* **Required action**
Your task is to write out every line of the data exactly. Drop the pictures.
++++++++++++++++++++
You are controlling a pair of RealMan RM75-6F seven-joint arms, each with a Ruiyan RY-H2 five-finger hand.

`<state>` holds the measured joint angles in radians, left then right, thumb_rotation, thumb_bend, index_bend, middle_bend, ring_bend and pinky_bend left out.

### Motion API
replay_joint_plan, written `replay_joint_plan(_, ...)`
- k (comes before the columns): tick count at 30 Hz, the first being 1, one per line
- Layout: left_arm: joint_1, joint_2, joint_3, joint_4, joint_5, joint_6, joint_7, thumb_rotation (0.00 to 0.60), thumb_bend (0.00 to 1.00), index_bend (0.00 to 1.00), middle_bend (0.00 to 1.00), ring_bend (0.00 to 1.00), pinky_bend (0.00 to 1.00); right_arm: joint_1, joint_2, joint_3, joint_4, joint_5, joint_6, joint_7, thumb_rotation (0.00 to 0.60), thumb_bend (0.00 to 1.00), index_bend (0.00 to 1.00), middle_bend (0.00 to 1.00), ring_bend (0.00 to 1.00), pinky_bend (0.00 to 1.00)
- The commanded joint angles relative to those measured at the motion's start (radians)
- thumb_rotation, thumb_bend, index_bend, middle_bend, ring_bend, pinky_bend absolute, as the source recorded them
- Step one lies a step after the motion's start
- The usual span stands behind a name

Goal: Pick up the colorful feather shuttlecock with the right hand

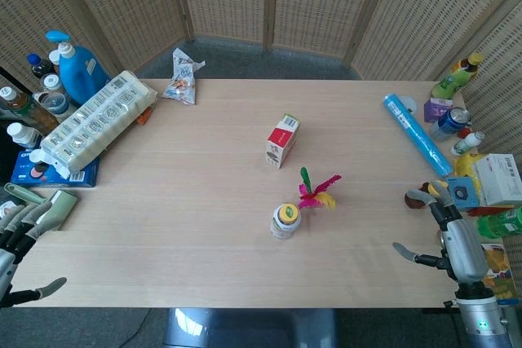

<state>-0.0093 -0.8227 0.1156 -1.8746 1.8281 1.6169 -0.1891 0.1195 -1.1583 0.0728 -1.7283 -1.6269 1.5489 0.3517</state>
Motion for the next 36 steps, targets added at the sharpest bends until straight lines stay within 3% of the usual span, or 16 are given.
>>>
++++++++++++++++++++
* **Solved problem**
You are controlling a pair of RealMan RM75-6F seven-joint arms, each with a Ruiyan RY-H2 five-finger hand.

`<state>` holds the measured joint angles in radians, left then right, thumb_rotation, thumb_bend, index_bend, middle_bend, ring_bend and pinky_bend left out.

### Motion API
replay_joint_plan, written `replay_joint_plan(_, ...)`
- k (comes before the columns): tick count at 30 Hz, the first being 1, one per line
- Layout: left_arm: joint_1, joint_2, joint_3, joint_4, joint_5, joint_6, joint_7, thumb_rotation (0.00 to 0.60), thumb_bend (0.00 to 1.00), index_bend (0.00 to 1.00), middle_bend (0.00 to 1.00), ring_bend (0.00 to 1.00), pinky_bend (0.00 to 1.00); right_arm: joint_1, joint_2, joint_3, joint_4, joint_5, joint_6, joint_7, thumb_rotation (0.00 to 0.60), thumb_bend (0.00 to 1.00), index_bend (0.00 to 1.00), middle_bend (0.00 to 1.00), ring_bend (0.00 to 1.00), pinky_bend (0.00 to 1.00)
- The commanded joint angles relative to those measured at the motion's start (radians)
- thumb_rotation, thumb_bend, index_bend, middle_bend, ring_bend, pinky_bend absolute, as the source recorded them
- Step one lies a step after the motion's start
- The usual span stands behind a name

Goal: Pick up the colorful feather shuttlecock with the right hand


<state>-0.0093 -0.8227 0.1156 -1.8746 1.8281 1.6169 -0.1891 0.1195 -1.1583 0.0728 -1.7283 -1.6269 1.5489 0.3517</state>
Motion for the next 36 steps, targets added at the sharpest bends until straight lines stay within 3% of the usual span, or 16 are given.
>>>

Nothing further is required by the exercise.